Did you consider the

tr -s

command?

bathtime · February 24, 2018, 10:09am

This looks like a great program for one/two job operations, and I'll likely use it for other tasks now that I know it exists; but, I wanted to stick with awk and keep the programs to a minimum.

I should have mentioned that.

Scrutinizer · February 24, 2018, 10:11am

Try:

awk '{$1=$1}1' file

What is does is translate the default field separator (one or more space or TAB characters) to the default output separator (a single space).

bathtime · February 24, 2018, 10:20am

I was just about to post that I was not looking for the above code. I have used this, and it collapses return keys and other useful characters.

I only want to reduce spaces beyond a single space to a single space using awk.

Sorry for the runaround. :o

RudiC · February 24, 2018, 10:21am

Try also

awk '{gsub (/ +/, " ")}1' file

or

awk '{gsub (/  */, " ")}1' file

bathtime · February 24, 2018, 10:38am

Both work perfectly!
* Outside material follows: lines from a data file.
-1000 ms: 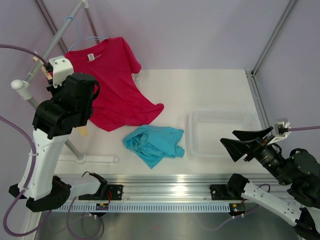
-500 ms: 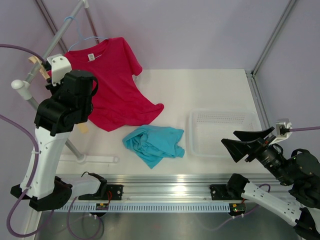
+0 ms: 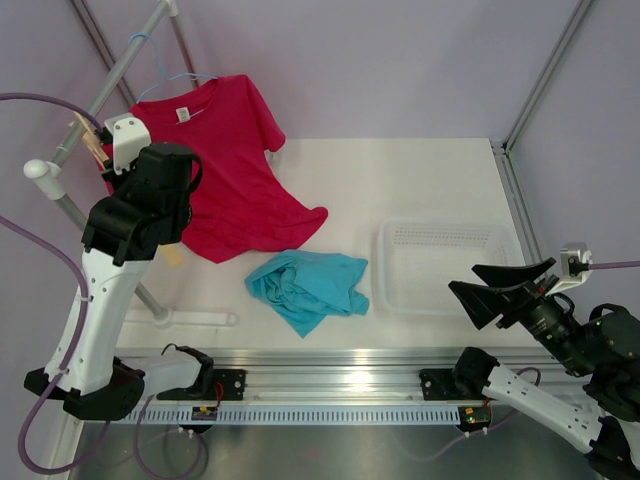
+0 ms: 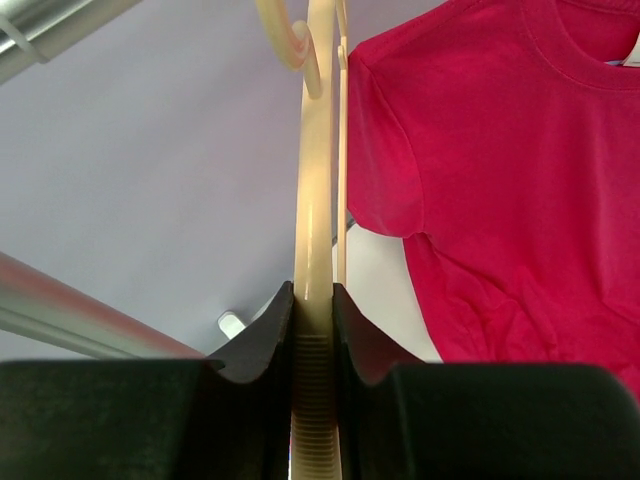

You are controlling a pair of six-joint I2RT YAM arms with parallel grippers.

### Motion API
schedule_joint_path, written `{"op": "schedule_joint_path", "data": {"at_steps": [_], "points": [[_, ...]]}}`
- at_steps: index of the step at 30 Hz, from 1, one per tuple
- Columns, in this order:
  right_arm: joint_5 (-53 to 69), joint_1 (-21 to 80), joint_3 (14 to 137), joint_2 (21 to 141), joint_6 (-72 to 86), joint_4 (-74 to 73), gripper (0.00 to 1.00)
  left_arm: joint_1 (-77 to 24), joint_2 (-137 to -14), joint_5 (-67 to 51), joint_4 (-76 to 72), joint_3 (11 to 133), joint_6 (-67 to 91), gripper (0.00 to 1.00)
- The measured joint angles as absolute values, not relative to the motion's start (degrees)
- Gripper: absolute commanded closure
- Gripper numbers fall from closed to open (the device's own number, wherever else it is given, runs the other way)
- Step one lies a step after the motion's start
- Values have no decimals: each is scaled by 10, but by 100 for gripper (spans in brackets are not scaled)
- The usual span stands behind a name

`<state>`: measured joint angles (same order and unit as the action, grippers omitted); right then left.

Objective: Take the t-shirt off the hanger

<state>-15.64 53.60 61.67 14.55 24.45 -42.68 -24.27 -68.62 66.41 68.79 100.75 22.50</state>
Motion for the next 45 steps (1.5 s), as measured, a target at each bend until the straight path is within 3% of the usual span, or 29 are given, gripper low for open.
{"op": "schedule_joint_path", "data": {"at_steps": [1, 2, 4, 8, 12, 24, 33, 39, 45], "points": [[-156, 536, 617, 142, 244, -429, 5, -243, -686, 663, 688, 1007, 225, 65], [-156, 536, 617, 139, 244, -430, 5, -243, -686, 662, 688, 1007, 224, 33], [-156, 536, 617, 136, 244, -431, 5, -243, -685, 655, 687, 1008, 225, 24], [-156, 536, 616, 135, 244, -431, 5, -243, -672, 622, 679, 1009, 222, 15], [-160, 536, 614, 134, 242, -432, 5, -243, -624, 515, 651, 1009, 192, 2], [-165, 536, 610, 175, 227, -433, 4, -242, -515, 147, 597, 1062, 153, 1], [-134, 536, 592, 241, 205, -413, 5, -242, -525, -98, 543, 936, 150, 1], [-73, 536, 594, 424, 188, -340, 4, -242, -496, -236, 451, 834, 166, 1], [-17, 535, 594, 659, 172, -242, 4, -242, -423, -338, 368, 825, 202, 1]]}}
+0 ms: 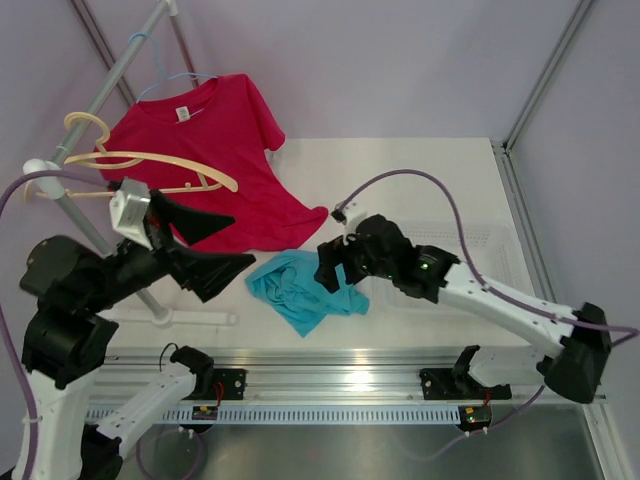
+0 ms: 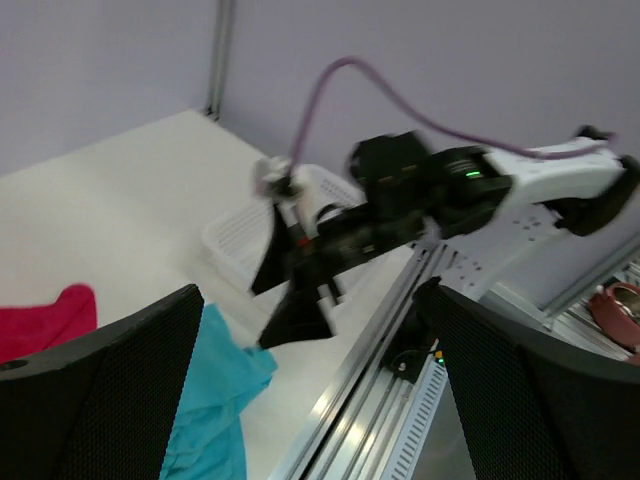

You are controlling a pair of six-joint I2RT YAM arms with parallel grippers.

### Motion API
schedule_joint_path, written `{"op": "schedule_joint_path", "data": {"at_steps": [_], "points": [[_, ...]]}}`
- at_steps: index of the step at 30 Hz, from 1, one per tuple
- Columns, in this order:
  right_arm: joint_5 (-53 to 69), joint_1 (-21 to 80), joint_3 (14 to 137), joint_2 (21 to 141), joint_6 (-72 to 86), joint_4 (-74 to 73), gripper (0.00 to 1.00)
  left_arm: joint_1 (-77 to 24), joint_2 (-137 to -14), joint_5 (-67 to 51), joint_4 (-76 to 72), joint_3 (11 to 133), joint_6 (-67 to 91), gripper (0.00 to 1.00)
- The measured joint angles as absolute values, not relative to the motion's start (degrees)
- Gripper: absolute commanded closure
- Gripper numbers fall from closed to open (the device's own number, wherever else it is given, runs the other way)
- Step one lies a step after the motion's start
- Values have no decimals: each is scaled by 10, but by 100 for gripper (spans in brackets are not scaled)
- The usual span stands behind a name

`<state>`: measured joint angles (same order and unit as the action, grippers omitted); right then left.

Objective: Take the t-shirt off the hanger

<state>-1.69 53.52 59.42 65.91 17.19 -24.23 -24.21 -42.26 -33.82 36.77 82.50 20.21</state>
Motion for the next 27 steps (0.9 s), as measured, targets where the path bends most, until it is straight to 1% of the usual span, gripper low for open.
{"op": "schedule_joint_path", "data": {"at_steps": [5, 7, 11, 14, 18, 21, 22, 23, 24, 25, 26, 27], "points": [[28, 536, 626, 829, 171, -188, 3, -242, -352, -412, 288, 806, 253, 1], [26, 536, 655, 891, 169, -182, 3, -242, -324, -432, 265, 772, 260, 1], [27, 536, 730, 994, 164, -180, 3, -242, -293, -446, 267, 704, 261, 1], [26, 536, 760, 1048, 162, -178, 3, -242, -280, -449, 274, 668, 259, 1], [25, 536, 770, 1107, 162, -178, 5, -242, -258, -450, 274, 641, 258, 1], [19, 536, 773, 1142, 162, -176, 11, -242, -241, -450, 273, 626, 258, 1], [11, 536, 774, 1144, 163, -172, 14, -242, -236, -449, 273, 621, 258, 1], [7, 536, 775, 1144, 164, -172, 24, -242, -233, -448, 273, 617, 259, 1], [1, 536, 775, 1144, 165, -172, 30, -242, -232, -447, 273, 614, 260, 1], [-6, 536, 775, 1145, 167, -173, 39, -242, -230, -445, 273, 611, 261, 1], [-11, 535, 775, 1145, 169, -174, 61, -242, -229, -443, 273, 608, 263, 1], [-20, 535, 775, 1145, 168, -176, 79, -242, -228, -440, 273, 605, 266, 1]]}}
I was so close; I had only to add another space before the asterik in the second method and it would have worked!

Thank you all!

Scrutinizer · February 24, 2018, 11:05am

No worries . Another option may be to just adjust the field separator:

awk -F' *' '{$1=$1}1'

or perhaps a tiny tiny bit more efficient:

awk -F'  +' '{$1=$1}1' file

But what if you have a space and a TAB together? Do you leave the space or delete it?

bathtime · February 24, 2018, 5:19pm

scrutinizer:

No worries . Another option may be to just adjust the field separator:
awk -F' *' '{$1=$1}1' 
or perhaps a tiny tiny bit more efficient:
awk -F'  +' '{$1=$1}1' file 
But what if you have a space and a TAB together? Do you leave the space or delete it?
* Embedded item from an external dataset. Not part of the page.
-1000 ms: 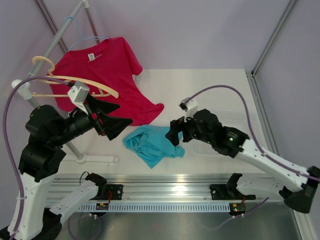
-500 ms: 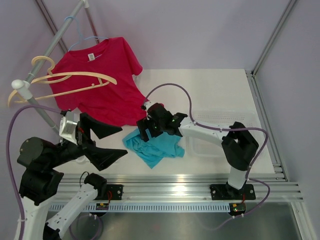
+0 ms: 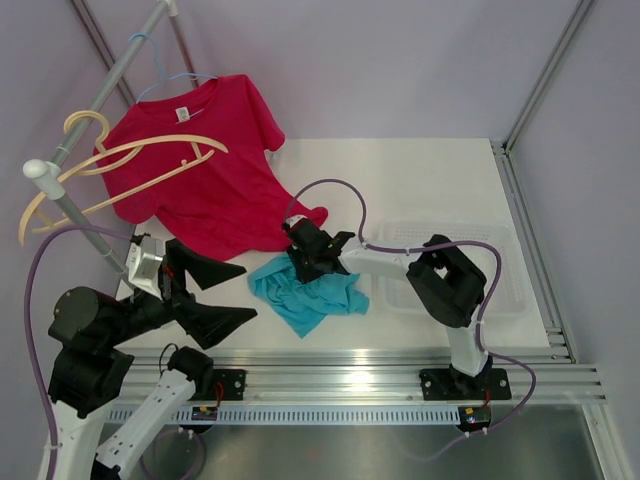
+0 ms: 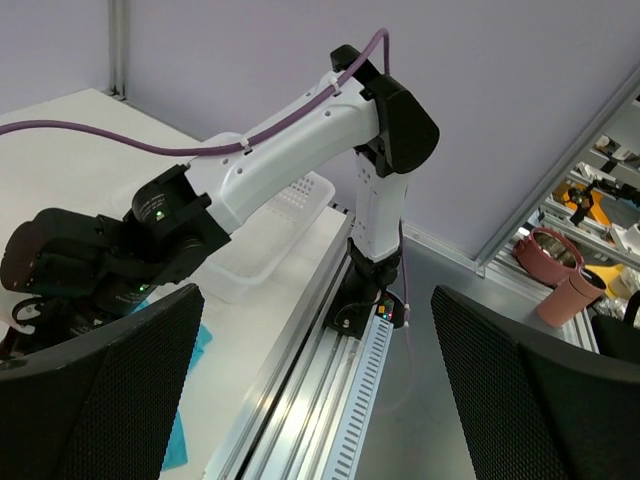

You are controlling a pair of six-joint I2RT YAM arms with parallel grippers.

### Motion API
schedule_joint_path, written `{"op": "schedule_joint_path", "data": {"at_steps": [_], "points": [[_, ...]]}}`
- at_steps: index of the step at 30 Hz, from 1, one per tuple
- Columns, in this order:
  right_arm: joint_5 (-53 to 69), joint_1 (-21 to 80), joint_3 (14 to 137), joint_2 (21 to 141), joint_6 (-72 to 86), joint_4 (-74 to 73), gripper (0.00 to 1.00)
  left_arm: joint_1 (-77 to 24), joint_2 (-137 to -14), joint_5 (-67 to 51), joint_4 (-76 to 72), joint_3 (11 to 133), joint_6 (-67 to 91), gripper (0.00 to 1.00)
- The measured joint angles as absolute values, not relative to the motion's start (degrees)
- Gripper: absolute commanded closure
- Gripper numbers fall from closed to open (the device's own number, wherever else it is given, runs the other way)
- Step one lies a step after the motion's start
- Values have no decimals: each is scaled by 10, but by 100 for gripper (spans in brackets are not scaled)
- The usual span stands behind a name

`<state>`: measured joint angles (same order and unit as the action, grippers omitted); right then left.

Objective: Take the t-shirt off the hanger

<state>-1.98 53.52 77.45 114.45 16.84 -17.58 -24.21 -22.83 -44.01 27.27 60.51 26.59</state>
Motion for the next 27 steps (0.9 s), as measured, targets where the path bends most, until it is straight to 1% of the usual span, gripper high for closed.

As far as I know there are no tabs to deal with in the program, thankfully!

I ended up using this code:

awk '{gsub (/ +/, " ")}1' file

But if your code is more efficient then I could use it instead. I just don't know how to append it to the end of my script:

awk ... blah blah blah ... {print $mytexttobedespaced} ... -F' +' '{$1=$1}1'

I don't want to use another pipe, and I cannot use this at the beginning of the code as it's a job that needs to wait til the end. Either way, the previous code works well enough.

bakunin · February 25, 2018, 2:29am

Just in case there are tabs:

awk '{gsub (/[<space><tab>]+/, " ")}1' file

Replace "<space>" and "<tab>" with literal space/tab characters when using this.

I hope this helps.

bakunin

abdulbadii · February 25, 2018, 9:16am

echo "This    sentence has     an undetermined    number of   spaces between 
  each word."| sed -r 's/\s+/ /g'

Don_Cragun · February 25, 2018, 9:45am

If one doesn't want to use bakunin's suggestion because one is afraid the someone reading the code might not notice the literal <space> or literal <tab> in the ERE (and isn't willing to add a comment noting that the characters in that ERE are a literal <space> and <tab>), one could also use:

awk '{gsub (/[[:blank:]]+/, " ")}1' file

which does the same thing in most locales and is self-documenting. And, in locales where additional characters are members of the blank character class, you might also want this global substitution to produce replacements for them as well. If your code is likely to be used in locales like this, you should seriously consider whether you want to hard code these two characters or you want to use the character class definition.